◆ Task statement
From first line to last, the records below are to be duplicated exactly.

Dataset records
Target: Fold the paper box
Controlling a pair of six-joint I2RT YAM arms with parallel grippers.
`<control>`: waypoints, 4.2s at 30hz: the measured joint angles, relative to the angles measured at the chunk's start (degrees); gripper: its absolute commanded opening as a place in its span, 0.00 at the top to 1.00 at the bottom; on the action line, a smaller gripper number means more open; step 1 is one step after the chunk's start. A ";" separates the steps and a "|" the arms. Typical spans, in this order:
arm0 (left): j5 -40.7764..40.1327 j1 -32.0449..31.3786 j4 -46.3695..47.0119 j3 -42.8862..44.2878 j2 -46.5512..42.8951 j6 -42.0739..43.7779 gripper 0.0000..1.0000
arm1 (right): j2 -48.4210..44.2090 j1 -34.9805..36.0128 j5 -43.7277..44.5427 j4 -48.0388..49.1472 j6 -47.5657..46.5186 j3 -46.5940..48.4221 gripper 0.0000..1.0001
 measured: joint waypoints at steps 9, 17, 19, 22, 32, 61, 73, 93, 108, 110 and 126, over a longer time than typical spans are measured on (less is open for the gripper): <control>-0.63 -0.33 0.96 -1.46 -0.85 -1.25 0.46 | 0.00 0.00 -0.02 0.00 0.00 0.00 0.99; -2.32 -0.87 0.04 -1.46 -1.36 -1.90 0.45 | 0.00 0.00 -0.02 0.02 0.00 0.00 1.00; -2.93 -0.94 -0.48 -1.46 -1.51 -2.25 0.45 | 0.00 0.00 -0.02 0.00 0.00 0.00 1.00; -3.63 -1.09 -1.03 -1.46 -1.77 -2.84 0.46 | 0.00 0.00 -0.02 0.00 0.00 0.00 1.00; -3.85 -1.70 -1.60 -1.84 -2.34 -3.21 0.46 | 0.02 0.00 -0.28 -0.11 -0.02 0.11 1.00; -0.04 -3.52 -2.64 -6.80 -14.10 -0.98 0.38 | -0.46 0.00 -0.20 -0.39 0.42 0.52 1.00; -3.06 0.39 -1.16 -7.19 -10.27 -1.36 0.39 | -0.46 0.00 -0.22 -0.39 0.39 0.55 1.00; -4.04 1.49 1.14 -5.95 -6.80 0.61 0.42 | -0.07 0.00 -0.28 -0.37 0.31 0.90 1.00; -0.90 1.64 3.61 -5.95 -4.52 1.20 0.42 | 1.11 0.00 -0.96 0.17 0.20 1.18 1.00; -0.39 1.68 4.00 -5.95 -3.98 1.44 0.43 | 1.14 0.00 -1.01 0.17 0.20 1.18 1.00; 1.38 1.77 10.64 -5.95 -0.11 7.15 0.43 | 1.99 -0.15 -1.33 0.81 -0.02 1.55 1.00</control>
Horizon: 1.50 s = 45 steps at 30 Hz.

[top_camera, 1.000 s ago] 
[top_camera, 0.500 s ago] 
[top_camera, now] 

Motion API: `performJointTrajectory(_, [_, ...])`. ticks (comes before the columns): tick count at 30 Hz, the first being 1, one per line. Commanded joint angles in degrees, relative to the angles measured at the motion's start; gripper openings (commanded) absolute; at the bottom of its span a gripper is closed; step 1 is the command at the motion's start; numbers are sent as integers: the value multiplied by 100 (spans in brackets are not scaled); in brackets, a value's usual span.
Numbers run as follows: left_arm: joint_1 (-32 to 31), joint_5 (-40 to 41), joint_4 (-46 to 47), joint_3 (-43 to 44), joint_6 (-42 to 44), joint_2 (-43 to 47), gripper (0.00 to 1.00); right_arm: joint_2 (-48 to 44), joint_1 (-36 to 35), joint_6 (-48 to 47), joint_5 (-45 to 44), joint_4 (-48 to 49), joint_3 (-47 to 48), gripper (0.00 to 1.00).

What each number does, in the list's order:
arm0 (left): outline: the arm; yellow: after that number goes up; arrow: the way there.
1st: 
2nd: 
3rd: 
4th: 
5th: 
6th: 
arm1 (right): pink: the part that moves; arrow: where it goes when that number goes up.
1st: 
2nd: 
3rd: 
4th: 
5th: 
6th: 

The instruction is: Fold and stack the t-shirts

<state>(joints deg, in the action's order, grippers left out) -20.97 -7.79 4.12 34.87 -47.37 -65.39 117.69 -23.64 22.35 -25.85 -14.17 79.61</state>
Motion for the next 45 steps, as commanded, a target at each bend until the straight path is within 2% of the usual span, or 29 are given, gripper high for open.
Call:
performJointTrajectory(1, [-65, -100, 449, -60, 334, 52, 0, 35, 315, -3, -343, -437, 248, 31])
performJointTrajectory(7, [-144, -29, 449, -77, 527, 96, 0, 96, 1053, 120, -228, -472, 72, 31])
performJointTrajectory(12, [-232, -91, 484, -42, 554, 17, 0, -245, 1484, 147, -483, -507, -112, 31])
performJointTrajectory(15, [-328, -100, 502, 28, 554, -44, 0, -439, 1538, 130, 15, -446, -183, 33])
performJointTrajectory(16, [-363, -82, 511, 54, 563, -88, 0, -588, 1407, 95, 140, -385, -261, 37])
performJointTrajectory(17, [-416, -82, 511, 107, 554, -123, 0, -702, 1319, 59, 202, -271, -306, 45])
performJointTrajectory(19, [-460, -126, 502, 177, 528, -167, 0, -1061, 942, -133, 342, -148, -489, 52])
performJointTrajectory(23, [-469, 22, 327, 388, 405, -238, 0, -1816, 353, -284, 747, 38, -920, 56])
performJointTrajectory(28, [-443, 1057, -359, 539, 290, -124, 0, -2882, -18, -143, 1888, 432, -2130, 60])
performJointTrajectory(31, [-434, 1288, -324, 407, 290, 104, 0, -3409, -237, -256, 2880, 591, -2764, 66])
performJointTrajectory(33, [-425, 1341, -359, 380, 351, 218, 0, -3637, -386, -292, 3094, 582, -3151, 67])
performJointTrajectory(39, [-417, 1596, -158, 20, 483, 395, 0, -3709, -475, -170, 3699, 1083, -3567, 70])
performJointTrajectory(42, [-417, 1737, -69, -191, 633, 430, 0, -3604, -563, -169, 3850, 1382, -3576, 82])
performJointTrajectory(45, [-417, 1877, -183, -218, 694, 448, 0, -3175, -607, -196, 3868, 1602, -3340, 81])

◆ Expected output
Target: Fold the paper box
Controlling a pair of six-joint I2RT YAM arms with parallel grippers.
`<control>`: waypoints, 4.2s at 30hz: the measured joint angles, relative to the angles measured at the chunk's start (degrees); gripper: its absolute commanded opening as a place in its span, 0.00 at the top to 1.00 at the bottom; on the action line, a smaller gripper number means more open; step 1 is one step after the chunk's start. A ";" separates the steps and a "|" the arms. Typical spans, in this order:
arm0 (left): j5 -40.7764..40.1327 j1 -32.0449..31.3786 j4 -46.3695..47.0119 j3 -42.8862..44.2878 j2 -46.5512..42.8951 j6 -42.0739..43.7779 gripper 0.0000..1.0000
arm1 (right): j2 -48.4210..44.2090 j1 -34.9805..36.0128 j5 -43.7277..44.5427 j4 -48.0388..49.1472 j6 -47.5657..46.5186 j3 -46.5940..48.4221 gripper 0.0000..1.0001
 measured: joint waypoints at steps 9, 17, 19, 22, 32, 61, 73, 93, 108, 110 and 126, over a longer time than typical spans are measured on (less is open for the gripper): <control>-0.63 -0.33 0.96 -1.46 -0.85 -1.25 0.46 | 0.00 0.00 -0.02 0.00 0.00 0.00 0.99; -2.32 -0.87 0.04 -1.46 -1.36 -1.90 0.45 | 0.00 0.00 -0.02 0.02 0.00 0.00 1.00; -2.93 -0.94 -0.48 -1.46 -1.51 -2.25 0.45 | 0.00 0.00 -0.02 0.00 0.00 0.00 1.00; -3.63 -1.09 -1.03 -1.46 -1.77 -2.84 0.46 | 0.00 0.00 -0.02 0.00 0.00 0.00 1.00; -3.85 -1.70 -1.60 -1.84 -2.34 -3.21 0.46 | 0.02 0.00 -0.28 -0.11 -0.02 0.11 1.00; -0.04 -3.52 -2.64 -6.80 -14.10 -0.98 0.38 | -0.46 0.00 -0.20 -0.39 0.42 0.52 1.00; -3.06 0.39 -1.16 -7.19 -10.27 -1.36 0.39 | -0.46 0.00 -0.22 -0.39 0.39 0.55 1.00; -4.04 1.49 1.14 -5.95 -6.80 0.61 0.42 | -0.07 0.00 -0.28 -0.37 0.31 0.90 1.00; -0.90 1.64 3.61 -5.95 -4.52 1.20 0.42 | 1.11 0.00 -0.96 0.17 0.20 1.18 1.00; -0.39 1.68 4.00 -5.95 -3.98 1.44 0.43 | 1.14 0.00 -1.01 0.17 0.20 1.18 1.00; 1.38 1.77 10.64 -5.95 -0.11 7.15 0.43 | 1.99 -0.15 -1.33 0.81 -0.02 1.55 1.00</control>
Horizon: 1.50 s = 45 steps at 30 Hz.

[top_camera, 1.000 s ago] 
[top_camera, 0.500 s ago] 
[top_camera, now] 

Motion API: `performJointTrajectory(_, [_, ...])`. ticks (comes before the columns): tick count at 30 Hz, the first being 1, one per line. Commanded joint angles in degrees, relative to the angles measured at the motion's start; gripper openings (commanded) absolute; at the bottom of its span a gripper is closed; step 1 is the command at the motion's start; numbers are sent as integers: the value multiplied by 100 (spans in brackets are not scaled); in brackets, a value's usual span.
Numbers run as follows: left_arm: joint_1 (-32 to 31), joint_5 (-40 to 41), joint_4 (-46 to 47), joint_3 (-43 to 44), joint_6 (-42 to 44), joint_2 (-43 to 47), gripper (0.00 to 1.00); right_arm: joint_2 (-48 to 44), joint_1 (-36 to 35), joint_6 (-48 to 47), joint_5 (-45 to 44), joint_4 (-48 to 49), joint_3 (-47 to 48), gripper (0.00 to 1.00).

What each number does, in the list's order:
arm0 (left): outline: the arm; yellow: after that number goes up; arrow: the way there.
1st: 
2nd: 
3rd: 
4th: 
5th: 
6th: 
arm1 (right): pink: the part that moves; arrow: where it goes when that number goes up.
1st: 
2nd: 
3rd: 
4th: 
5th: 
6th: 

The instruction is: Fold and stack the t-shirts

<state>(joints deg, in the action's order, grippers left out) -20.97 -7.79 4.12 34.87 -47.37 -65.39 117.69 -23.64 22.35 -25.85 -14.17 79.61</state>
Motion for the next 45 steps, as commanded, a target at each bend until the straight path is within 2% of the usual span, or 29 are given, gripper high for open.
Call:
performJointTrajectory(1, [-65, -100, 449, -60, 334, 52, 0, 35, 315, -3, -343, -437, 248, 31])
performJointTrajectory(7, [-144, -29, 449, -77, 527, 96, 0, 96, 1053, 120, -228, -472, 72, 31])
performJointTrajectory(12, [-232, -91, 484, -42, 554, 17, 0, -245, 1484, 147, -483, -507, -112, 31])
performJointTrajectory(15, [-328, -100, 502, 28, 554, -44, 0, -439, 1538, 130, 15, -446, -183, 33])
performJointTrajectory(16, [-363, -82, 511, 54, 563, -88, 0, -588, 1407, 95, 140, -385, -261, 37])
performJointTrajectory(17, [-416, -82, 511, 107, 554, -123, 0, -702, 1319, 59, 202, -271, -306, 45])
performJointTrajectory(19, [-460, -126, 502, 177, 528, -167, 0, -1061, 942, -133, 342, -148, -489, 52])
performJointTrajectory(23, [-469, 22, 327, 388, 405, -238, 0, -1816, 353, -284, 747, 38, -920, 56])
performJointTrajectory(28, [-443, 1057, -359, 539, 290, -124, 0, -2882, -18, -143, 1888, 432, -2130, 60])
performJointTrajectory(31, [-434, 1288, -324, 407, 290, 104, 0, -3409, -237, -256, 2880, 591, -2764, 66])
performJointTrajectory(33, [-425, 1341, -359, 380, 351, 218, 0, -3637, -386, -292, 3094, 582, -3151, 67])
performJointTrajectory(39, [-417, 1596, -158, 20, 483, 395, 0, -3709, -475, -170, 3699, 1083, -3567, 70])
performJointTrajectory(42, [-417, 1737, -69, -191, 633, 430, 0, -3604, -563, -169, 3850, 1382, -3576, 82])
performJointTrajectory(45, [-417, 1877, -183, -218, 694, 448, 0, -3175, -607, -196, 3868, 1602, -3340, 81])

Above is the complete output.